- **What you will do**: Provide the data again in its entirety, exactly as given.

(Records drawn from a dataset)

============

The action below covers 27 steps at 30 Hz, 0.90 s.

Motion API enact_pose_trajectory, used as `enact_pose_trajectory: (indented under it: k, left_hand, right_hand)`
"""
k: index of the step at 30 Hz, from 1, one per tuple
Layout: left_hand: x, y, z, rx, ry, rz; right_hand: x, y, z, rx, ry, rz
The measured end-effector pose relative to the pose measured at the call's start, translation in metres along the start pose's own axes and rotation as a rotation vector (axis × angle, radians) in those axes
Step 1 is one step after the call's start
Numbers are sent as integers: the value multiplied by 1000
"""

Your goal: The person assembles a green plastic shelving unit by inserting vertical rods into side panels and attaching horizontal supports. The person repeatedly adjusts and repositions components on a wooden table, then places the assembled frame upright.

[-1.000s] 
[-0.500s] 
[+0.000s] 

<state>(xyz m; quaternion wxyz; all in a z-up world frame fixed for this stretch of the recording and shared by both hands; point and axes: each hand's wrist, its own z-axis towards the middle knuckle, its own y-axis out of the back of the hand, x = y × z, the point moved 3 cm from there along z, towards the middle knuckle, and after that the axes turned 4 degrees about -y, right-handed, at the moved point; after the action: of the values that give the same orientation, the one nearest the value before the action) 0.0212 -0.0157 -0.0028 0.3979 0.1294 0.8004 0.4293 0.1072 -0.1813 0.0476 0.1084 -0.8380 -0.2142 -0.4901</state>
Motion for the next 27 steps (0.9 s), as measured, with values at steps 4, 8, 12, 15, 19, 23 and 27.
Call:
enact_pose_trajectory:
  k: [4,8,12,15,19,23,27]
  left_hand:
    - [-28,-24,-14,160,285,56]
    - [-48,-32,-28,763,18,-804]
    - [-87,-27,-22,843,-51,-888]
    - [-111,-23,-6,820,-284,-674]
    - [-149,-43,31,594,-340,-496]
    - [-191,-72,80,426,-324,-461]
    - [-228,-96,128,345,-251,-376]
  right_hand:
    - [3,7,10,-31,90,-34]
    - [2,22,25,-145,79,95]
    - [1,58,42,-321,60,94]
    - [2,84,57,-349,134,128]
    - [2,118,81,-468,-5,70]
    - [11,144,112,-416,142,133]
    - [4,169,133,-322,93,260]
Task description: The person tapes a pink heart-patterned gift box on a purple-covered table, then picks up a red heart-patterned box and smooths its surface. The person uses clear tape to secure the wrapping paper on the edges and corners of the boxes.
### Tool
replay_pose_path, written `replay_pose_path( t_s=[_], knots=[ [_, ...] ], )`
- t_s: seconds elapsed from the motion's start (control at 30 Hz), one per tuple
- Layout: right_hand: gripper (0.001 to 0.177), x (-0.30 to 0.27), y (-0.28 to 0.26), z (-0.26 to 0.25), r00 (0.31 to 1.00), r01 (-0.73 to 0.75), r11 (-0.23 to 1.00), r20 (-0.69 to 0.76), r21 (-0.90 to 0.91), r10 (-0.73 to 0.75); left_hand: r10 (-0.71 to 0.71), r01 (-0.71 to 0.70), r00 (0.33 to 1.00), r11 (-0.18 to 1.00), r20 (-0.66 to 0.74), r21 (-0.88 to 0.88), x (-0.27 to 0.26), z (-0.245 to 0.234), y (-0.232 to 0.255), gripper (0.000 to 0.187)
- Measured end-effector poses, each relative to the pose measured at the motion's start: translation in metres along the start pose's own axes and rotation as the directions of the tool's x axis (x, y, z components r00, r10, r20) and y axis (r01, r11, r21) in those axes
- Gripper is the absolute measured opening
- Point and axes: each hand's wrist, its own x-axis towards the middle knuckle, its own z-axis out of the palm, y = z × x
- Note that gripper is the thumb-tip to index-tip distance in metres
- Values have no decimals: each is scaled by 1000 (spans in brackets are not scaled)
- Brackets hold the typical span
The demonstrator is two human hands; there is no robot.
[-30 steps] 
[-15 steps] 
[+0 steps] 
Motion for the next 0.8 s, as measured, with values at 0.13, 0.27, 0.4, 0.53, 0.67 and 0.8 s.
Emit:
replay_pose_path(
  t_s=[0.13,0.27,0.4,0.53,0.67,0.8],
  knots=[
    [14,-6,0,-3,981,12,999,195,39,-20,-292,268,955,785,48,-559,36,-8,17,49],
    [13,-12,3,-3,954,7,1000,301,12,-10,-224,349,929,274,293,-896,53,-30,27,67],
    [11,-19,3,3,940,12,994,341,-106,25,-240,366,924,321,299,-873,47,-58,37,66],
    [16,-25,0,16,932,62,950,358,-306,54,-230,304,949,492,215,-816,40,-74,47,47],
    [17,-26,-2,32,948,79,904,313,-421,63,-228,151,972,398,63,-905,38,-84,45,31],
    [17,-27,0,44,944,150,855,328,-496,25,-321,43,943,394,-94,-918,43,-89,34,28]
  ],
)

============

- **Task answer**:
The action below covers 27 steps at 30 Hz, 0.90 s.

Motion API enact_pose_trajectory, used as `enact_pose_trajectory: (indented under it: k, left_hand, right_hand)`
"""
k: index of the step at 30 Hz, from 1, one per tuple
Layout: left_hand: x, y, z, rx, ry, rz; right_hand: x, y, z, rx, ry, rz
The measured end-effector pose relative to the pose measured at the call's start, translation in metres along the start pose's own axes and rotation as a rotation vector (axis × angle, radians) in those axes
Step 1 is one step after the call's start
Numbers are sent as integers: the value multiplied by 1000
"""

Your goal: The person assembles a green plastic shelving unit by inserting vertical rods into side panels and attaching horizontal supports. The person repeatedly adjusts and repositions components on a wooden table, then places the assembled frame upright.

[-1.000s] 
[-0.500s] 
[+0.000s] 

<state>(xyz m; quaternion wxyz; all in a z-up world frame fixed for this stretch of the recording and shared by both hands; point and axes: each hand's wrist, its own z-axis towards the middle knuckle, its own y-axis out of the back of the hand, x = y × z, the point moved 3 cm from there along z, towards the middle knuckle, and after that the axes turned 4 degrees about -y, right-handed, at the moved point; after the action: of the values that give the same orientation, the one nearest the value before the action) 0.0212 -0.0157 -0.0028 0.3979 0.1294 0.8004 0.4293 0.1072 -0.1813 0.0476 0.1084 -0.8380 -0.2142 -0.4901</state>
Motion for the next 27 steps (0.9 s), as measured, with values at steps 4, 8, 12, 15, 19, 23 and 27.
Call:
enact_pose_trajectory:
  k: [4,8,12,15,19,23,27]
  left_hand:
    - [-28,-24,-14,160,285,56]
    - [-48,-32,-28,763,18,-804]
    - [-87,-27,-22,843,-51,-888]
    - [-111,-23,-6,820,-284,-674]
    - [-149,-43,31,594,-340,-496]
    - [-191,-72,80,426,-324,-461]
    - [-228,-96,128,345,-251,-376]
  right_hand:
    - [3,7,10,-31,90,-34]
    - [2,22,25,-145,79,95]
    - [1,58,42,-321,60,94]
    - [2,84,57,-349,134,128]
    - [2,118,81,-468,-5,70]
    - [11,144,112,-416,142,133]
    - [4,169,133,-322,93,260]
Task description: The person tapes a pink heart-patterned gift box on a purple-covered table, then picks up a red heart-patterned box and smooths its surface. The person uses clear tape to secure the wrapping paper on the edges and corners of the boxes.
### Tool
replay_pose_path, written `replay_pose_path( t_s=[_], knots=[ [_, ...] ], )`
- t_s: seconds elapsed from the motion's start (control at 30 Hz), one per tuple
- Layout: right_hand: gripper (0.001 to 0.177), x (-0.30 to 0.27), y (-0.28 to 0.26), z (-0.26 to 0.25), r00 (0.31 to 1.00), r01 (-0.73 to 0.75), r11 (-0.23 to 1.00), r20 (-0.69 to 0.76), r21 (-0.90 to 0.91), r10 (-0.73 to 0.75); left_hand: r10 (-0.71 to 0.71), r01 (-0.71 to 0.70), r00 (0.33 to 1.00), r11 (-0.18 to 1.00), r20 (-0.66 to 0.74), r21 (-0.88 to 0.88), x (-0.27 to 0.26), z (-0.245 to 0.234), y (-0.232 to 0.255), gripper (0.000 to 0.187)
- Measured end-effector poses, each relative to the pose measured at the motion's start: translation in metres along the start pose's own axes and rotation as the directions of the tool's x axis (x, y, z components r00, r10, r20) and y axis (r01, r11, r21) in those axes
- Gripper is the absolute measured opening
- Point and axes: each hand's wrist, its own x-axis towards the middle knuckle, its own z-axis out of the palm, y = z × x
- Note that gripper is the thumb-tip to index-tip distance in metres
- Values have no decimals: each is scaled by 1000 (spans in brackets are not scaled)
- Brackets hold the typical span
The demonstrator is two human hands; there is no robot.
[-30 steps] 
[-15 steps] 
[+0 steps] 
Motion for the next 0.8 s, as measured, with values at 0.13, 0.27, 0.4, 0.53, 0.67 and 0.8 s.
Emit:
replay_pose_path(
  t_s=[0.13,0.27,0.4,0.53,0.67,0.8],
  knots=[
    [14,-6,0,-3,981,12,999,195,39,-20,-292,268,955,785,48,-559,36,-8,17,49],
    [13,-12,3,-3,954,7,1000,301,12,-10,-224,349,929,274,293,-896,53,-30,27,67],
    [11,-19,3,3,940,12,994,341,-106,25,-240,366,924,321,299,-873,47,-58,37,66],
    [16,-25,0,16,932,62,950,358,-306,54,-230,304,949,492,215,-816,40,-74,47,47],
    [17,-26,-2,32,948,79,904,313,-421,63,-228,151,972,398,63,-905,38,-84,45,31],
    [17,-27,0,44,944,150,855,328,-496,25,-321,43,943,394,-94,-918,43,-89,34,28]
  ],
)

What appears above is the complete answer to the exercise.